→ **To do**
Exact copy required. Repeat the records, but keep the pictures out.

** Data records follows **

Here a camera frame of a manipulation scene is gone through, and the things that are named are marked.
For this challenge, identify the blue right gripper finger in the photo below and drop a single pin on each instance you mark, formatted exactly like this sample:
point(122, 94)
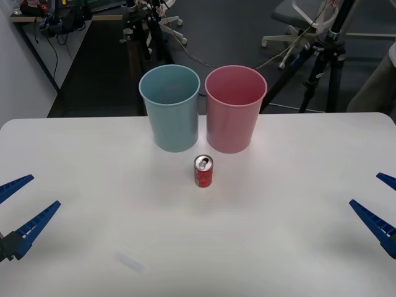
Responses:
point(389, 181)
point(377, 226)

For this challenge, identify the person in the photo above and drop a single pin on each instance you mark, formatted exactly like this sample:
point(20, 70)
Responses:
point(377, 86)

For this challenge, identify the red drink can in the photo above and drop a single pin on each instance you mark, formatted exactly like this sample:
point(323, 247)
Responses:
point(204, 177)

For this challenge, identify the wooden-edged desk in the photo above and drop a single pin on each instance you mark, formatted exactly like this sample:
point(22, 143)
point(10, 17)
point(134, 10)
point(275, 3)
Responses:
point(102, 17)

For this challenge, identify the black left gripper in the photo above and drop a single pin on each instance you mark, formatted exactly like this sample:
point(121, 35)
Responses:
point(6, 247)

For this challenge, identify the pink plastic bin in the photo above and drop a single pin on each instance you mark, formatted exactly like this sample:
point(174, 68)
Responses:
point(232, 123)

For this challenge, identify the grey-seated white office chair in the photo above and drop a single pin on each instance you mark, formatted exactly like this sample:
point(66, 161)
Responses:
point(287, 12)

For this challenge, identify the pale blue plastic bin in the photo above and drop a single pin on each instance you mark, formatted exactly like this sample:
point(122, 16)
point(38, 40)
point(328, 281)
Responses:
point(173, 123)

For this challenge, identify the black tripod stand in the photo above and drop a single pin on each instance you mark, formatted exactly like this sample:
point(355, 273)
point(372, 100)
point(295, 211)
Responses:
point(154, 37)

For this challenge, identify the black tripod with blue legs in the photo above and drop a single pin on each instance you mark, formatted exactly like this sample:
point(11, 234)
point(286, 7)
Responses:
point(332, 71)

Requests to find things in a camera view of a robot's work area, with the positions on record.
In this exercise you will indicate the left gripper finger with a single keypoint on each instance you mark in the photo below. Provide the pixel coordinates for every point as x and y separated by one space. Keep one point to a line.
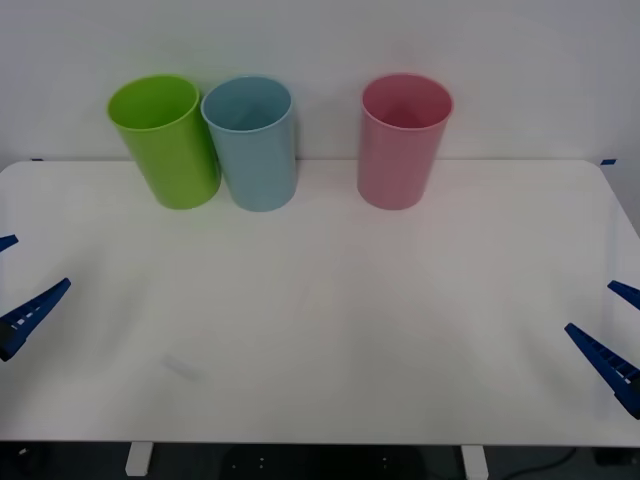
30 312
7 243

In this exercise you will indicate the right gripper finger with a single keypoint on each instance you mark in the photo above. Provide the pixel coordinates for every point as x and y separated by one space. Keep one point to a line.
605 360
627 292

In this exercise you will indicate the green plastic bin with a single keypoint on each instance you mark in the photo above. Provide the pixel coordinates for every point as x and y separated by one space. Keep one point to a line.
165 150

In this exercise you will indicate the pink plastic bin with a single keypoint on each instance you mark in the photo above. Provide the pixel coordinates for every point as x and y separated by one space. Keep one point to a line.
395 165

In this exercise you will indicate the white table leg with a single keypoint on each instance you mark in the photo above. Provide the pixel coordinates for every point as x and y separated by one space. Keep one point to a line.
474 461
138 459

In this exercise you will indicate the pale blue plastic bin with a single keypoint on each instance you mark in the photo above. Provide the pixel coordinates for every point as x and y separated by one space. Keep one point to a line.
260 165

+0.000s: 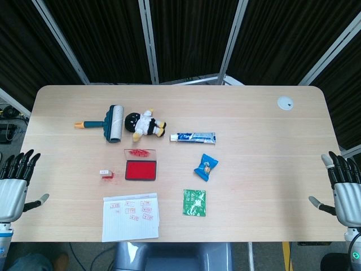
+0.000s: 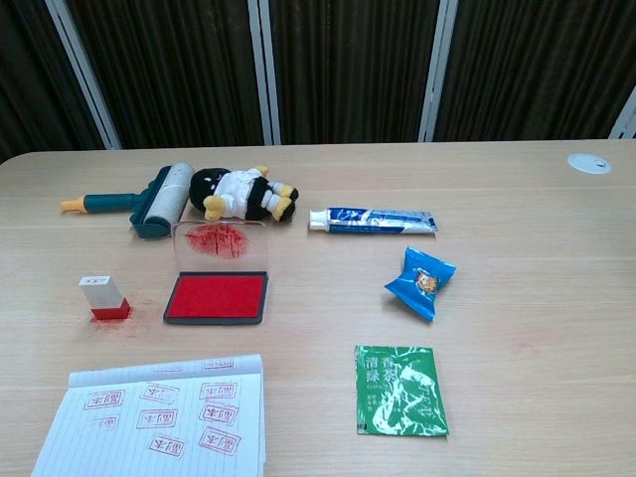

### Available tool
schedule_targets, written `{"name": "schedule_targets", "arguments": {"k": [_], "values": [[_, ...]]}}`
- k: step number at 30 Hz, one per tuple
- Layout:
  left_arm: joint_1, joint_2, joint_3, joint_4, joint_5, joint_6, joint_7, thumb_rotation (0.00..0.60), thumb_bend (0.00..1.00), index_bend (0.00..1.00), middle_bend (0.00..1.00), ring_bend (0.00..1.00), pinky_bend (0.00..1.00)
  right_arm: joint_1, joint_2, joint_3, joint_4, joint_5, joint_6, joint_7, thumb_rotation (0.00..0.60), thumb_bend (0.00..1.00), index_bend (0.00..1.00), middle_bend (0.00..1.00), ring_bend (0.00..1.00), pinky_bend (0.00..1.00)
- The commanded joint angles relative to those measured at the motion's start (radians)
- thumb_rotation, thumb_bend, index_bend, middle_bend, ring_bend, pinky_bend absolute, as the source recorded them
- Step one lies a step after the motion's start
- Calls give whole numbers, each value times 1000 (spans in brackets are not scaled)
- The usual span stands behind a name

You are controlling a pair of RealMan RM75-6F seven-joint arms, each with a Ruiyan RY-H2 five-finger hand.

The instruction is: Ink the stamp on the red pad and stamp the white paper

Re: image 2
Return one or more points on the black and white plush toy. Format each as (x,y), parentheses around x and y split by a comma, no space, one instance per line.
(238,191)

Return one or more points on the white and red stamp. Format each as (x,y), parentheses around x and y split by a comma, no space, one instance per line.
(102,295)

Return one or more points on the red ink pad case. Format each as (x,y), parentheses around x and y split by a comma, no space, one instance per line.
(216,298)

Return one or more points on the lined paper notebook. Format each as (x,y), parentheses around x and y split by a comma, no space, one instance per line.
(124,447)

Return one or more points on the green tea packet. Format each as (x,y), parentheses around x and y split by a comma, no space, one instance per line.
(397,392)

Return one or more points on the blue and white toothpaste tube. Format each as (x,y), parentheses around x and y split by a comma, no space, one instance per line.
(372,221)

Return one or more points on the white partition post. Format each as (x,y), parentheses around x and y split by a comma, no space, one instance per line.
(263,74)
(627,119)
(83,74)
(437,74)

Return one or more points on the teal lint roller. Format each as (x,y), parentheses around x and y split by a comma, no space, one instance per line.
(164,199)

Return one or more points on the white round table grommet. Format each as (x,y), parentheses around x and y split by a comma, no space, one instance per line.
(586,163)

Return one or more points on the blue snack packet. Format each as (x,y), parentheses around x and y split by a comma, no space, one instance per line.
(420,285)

** End of Data records **

→ **Answer to this problem**
Here a camera frame of a manipulation scene is gone through, and the things that are named are marked.
For this challenge, identify the blue right gripper finger in the photo below and drop a single pin on each instance you mark, formatted exactly like this sample:
point(122, 94)
Responses:
point(389, 181)
point(377, 226)

For this challenge, identify the person in the photo above and drop a single pin on each instance you mark, formatted exactly like this sample:
point(20, 70)
Responses:
point(377, 86)

For this challenge, identify the red drink can in the photo above and drop a single pin on each instance you mark, formatted exactly like this sample:
point(323, 247)
Responses:
point(204, 177)

For this challenge, identify the wooden-edged desk in the photo above and drop a single pin on each instance you mark, formatted exactly like this sample:
point(22, 143)
point(10, 17)
point(134, 10)
point(275, 3)
Responses:
point(102, 17)

For this challenge, identify the black left gripper in the photo above and drop a single pin on each instance you mark, formatted exactly like this sample:
point(121, 35)
Responses:
point(6, 247)

For this challenge, identify the pink plastic bin in the photo above and drop a single pin on each instance you mark, formatted exactly like this sample:
point(174, 68)
Responses:
point(232, 123)

For this challenge, identify the grey-seated white office chair in the photo above and drop a single pin on each instance you mark, formatted exactly like this sample:
point(66, 161)
Responses:
point(287, 12)

For this challenge, identify the pale blue plastic bin in the photo above and drop a single pin on each instance you mark, formatted exactly like this sample:
point(122, 16)
point(38, 40)
point(328, 281)
Responses:
point(173, 123)

For this challenge, identify the black tripod stand in the photo above and drop a single pin on each instance you mark, formatted exactly like this sample:
point(355, 273)
point(372, 100)
point(295, 211)
Responses:
point(154, 37)

For this challenge, identify the black tripod with blue legs in the photo above and drop a single pin on each instance you mark, formatted exactly like this sample:
point(11, 234)
point(286, 7)
Responses:
point(332, 71)

Requests to find things in a camera view of a robot's work area, with the positions on record.
In this exercise you will indicate the left gripper finger with a single keypoint on each instance you mark in the photo below. Provide the pixel coordinates for every point as x and y separated by one space. Keep one point to a line.
30 312
7 243

In this exercise you will indicate the right gripper finger with a single keypoint on each instance you mark in the photo above. Provide the pixel coordinates for every point as x and y separated by one space. Keep one point to a line.
605 360
627 292

In this exercise you will indicate the green plastic bin with a single keypoint on each instance you mark in the photo above. Provide the pixel coordinates for every point as x and y separated by one space. Keep one point to a line.
165 150

In this exercise you will indicate the pink plastic bin with a single keypoint on each instance you mark in the photo above. Provide the pixel coordinates for every point as x and y separated by one space. Keep one point to a line.
395 165

In this exercise you will indicate the white table leg with a single keypoint on each instance you mark in the photo above. Provide the pixel coordinates for every point as x and y separated by one space. Keep one point to a line.
474 461
138 459

In this exercise you will indicate the pale blue plastic bin with a single keypoint on each instance you mark in the photo above. Provide the pixel coordinates for every point as x and y separated by one space. Keep one point to a line.
260 165

+0.000s: 
+0.000s: 

### Available tool
schedule_targets, written `{"name": "schedule_targets", "arguments": {"k": [_], "values": [[_, ...]]}}`
- k: step number at 30 Hz, one per tuple
- Layout:
  left_arm: joint_1, joint_2, joint_3, joint_4, joint_5, joint_6, joint_7, thumb_rotation (0.00..0.60), thumb_bend (0.00..1.00), index_bend (0.00..1.00), middle_bend (0.00..1.00), ring_bend (0.00..1.00), pinky_bend (0.00..1.00)
  right_arm: joint_1, joint_2, joint_3, joint_4, joint_5, joint_6, joint_7, thumb_rotation (0.00..0.60), thumb_bend (0.00..1.00), index_bend (0.00..1.00), middle_bend (0.00..1.00), ring_bend (0.00..1.00), pinky_bend (0.00..1.00)
- The commanded joint angles relative to those measured at the motion's start (radians)
- thumb_rotation, thumb_bend, index_bend, middle_bend, ring_bend, pinky_bend absolute, as the source recorded them
- Step one lies a step after the motion's start
- Calls give whole numbers, each value times 1000 (spans in brackets are not scaled)
- The usual span stands behind a name

You are controlling a pair of RealMan RM75-6F seven-joint arms, each with a Ruiyan RY-H2 five-finger hand.

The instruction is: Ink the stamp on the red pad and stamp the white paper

Re: image 2
Return one or more points on the black and white plush toy. Format each as (x,y), parentheses around x and y split by a comma, no space, one instance per line.
(238,191)

Return one or more points on the white and red stamp. Format each as (x,y), parentheses around x and y split by a comma, no space, one instance per line.
(102,295)

Return one or more points on the red ink pad case. Format each as (x,y), parentheses around x and y split by a comma, no space, one instance per line.
(216,298)

Return one or more points on the lined paper notebook. Format each as (x,y), parentheses around x and y split by a comma, no space, one instance per line.
(124,447)

Return one or more points on the green tea packet. Format each as (x,y), parentheses around x and y split by a comma, no space, one instance per line.
(397,392)

Return one or more points on the blue and white toothpaste tube. Format each as (x,y), parentheses around x and y split by a comma, no space, one instance per line.
(372,221)

Return one or more points on the white partition post. Format each as (x,y), parentheses around x and y split by a comma, no space, one instance per line.
(263,74)
(627,119)
(83,74)
(437,74)

Return one or more points on the teal lint roller. Format each as (x,y), parentheses around x and y split by a comma, no space, one instance per line.
(164,199)

Return one or more points on the white round table grommet. Format each as (x,y), parentheses around x and y split by a comma, no space, one instance per line.
(586,163)

Return one or more points on the blue snack packet. Format each as (x,y), parentheses around x and y split by a comma, no space, one instance per line.
(420,285)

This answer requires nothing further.